Eric Rosas
Objetividad y autonomía
Fue un 29 de diciembre de 1970 cuando se creó el Consejo Nacional de Ciencia y Tecnología (CONACyT) por disposición del Honorable Congreso de la Unión, como un organismo público descentralizado de la Administración Pública Federal y adscrito al sector educativo. Su primera encomienda fue constituirse en la entidad responsable de elaborar las políticas de ciencia y de tecnológica de México, por lo que el nombre de Consejo efectivamente resultaba adecuado para tal misión.
Sin embargo, con posterioridad el CONACyT recibió modificaciones importantes en sus estatutos que le asignaron también las tareas de promover y coordinar el desarrollo científico y tecnológico de nuestro país Fue en ese momento cuando las funciones de asesoría, consultoría y diseño de las políticas públicas para ciencia y tecnología comenzaron a pasar a un segundo término y el nombre de Consejo se tonó impreciso para describir sus actividades reales. Pero la emisión de la Ley de Ciencia y Tecnología en 2002 vino a acrecentar aún más las encomiendas asignadas al CONACyT, pues le mandató constituirse en la oficina que coordinara un todavía desarticulado Sistema Nacional de Ciencia y Tecnología.
En esta travesía de medio siglo, el CONACyT dejó de fungir como Consejo para servir como fundación para la ciencia, en tanto que evalúa la pertinencia de los proyectos científicos y asigna recursos económicos para su realización; pero también como la encargada de definir las necesidades de profesionales que tienen la sociedad y planta productiva mexicanas, al administrar el programa de becas de posgrado más importante del país; y también como coordinación central de un conjunto de centros de investigación científica, de otros de desarrollo de tecnología y hasta de unos más, relacionados con las humanidades y disciplinas sociales.
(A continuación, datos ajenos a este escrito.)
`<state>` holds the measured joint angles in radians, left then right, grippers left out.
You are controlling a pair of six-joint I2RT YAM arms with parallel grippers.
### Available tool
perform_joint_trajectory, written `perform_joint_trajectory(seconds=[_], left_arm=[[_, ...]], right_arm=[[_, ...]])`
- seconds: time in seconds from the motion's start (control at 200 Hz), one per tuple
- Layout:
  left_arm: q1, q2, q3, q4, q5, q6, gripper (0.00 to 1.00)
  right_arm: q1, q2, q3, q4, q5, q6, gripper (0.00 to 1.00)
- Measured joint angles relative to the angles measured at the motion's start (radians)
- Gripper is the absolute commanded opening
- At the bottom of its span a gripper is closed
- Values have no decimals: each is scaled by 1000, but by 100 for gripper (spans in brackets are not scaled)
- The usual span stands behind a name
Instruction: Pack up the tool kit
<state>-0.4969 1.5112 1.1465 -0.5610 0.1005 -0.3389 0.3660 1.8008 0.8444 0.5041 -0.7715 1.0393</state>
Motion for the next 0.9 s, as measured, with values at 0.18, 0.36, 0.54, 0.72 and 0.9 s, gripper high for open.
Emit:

Resulta más o menos claro que con tantas responsabilidades, el CONACyT debió convertirse desde hace mucho tiempo en una dependencia de otra naturaleza, quizá al nivel de las secretarías de estado y cambiar su denominación de Consejo porque hace muchas décadas que dejó de funcionar como tal, al punto de que durante algunos sexenios el Consejo Consultivo Científico trabajó realizando precisamente las actividades de asesoría originalmente asignadas al CONACyT.
Pero como la consultoría científica es un insumo verdaderamente necesario para cualquier gobierno, como ha quedado evidenciado recientemente, el espacio fue ocupado desde hace 18 años por el Foro Consultivo Científico y Tecnológico (FCCyT), una asociación civil que los dirigentes en turno del CONACyT incluyeron en la letra de la ley misma, y que fue conformada por instituciones de educación superior, organizaciones empresariales, algunas asociaciones de científicos, de directivos de centros públicos, y de funcionarios estatales del sector, entre otros.
Esta asesoría del FCCyT no resultó aceptable para la actual titular del CONACyT, quien promovió su desconocimiento legal e instauró un cuerpo sustituto interno bajo la misma denominación. Tal acción fue avalada ya por la Suprema Corte de Justicia con su fallo de julio pasado, lo que le permite al CONACyT recuperar la función de asesoría científica y actuar nuevamente también como Consejo. Más allá de esta disputa de funciones entre el CONACyT y el FCCyT, lo que de verdad importa para México, es que se asegure el insumo de la asesoría científica para los tres Poderes de la Unión y que ésta sea objetiva, autónoma y libre cualquier influencia política.
Lo anterior, dicho sin aberraciones.